CPSC and the FDA warned parents and child care providers to:

  • STOP using sleep positioners. Using a positioner to hold an infant on his or her back or side for sleep is dangerous and unnecessary.
  • NEVER put pillows, infant sleep positioners, comforters, or quilts under a baby or in a crib.
  • ALWAYS place an infant on his or her back at night and during nap time. To reduce the risk of SIDS, the American Academy of Pediatrics recommends placing infants to sleep on their backs and not their sides.

The American Academy of Pediatrics also does not support the use of any sleep positioner to prevent SIDS.
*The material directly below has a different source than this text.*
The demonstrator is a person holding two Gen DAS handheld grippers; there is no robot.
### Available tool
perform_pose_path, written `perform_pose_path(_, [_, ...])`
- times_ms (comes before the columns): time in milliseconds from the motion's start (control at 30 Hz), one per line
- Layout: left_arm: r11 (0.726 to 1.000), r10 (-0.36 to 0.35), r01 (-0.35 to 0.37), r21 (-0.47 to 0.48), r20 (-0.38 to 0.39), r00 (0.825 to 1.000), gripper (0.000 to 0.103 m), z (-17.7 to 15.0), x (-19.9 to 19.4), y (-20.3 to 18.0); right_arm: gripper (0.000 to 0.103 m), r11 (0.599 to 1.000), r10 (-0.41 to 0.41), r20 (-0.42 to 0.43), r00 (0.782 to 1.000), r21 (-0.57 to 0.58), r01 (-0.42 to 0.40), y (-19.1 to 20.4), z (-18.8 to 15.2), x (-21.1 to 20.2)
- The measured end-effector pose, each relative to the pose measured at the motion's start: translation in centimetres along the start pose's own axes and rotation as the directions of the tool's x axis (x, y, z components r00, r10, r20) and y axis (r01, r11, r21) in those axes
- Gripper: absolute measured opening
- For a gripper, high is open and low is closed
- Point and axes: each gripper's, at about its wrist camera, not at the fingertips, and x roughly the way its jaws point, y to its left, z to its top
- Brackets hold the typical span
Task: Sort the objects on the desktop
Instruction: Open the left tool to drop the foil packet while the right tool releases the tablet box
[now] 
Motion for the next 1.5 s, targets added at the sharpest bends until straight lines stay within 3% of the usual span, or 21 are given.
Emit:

If you or a loved one has suffered serious injuries, please contact the personal injury lawyers at Swartz & Swartz, P.C. for a free consultation.

By James A. Swartz of Swartz & Swartz P.C.Permalink

Kids’ Tent Recalled Due to Strangulation Hazard

19 July 2010

The U.S. Consumer Product Safety Commission (CPSC) and Health Canada (HC), in cooperation with Tots in Mind Inc., of Salem, N.H., is announcing that a recall was issued on July 15, 2010 of about 20,000 “Cozy Indoor Outdoor Portable Playard Tents Plus Cabana Kits”, sold in the United States by Tots in Mind Inc. of Salem, N.H., at retailers including Walmart and Amazon.com. Clips that attach the tent to the top of the playard reportedly can break or be removed by a child, allowing the tent to be lifted, potentially entrapping the child at the neck between the rigid playard frame and the metal base rod of the tent. The CPSC has warned that the product poses a strangulation hazard.

The government became aware of the death of a 2-year-old boy in December, 2008 in Vinalhaven, Maine. The boy was found hanging with his neck entrapped between the playard frame and the metal base rod of the tent that had been partially tied by pieces of nylon rope and partially attached by clips. The tent was tied to the playard because the child was able to pop off the clips. Apparently, the child became entrapped while attempting to climb out of the playard. In at least three other incidents, children were able to remove one or more clips and place their necks between the tent and the playard.

Families and caregivers have been warned to stop using these playards immediately. There have been previous recalls of other cribs and play yards for similar hazards, yet remarkably, such products can still be found in the streams of commerce. The dangers of catastrophic injury that these products cause is severe and the manufacturers need to be more diligent in making sure these kinds of accidents are not possible.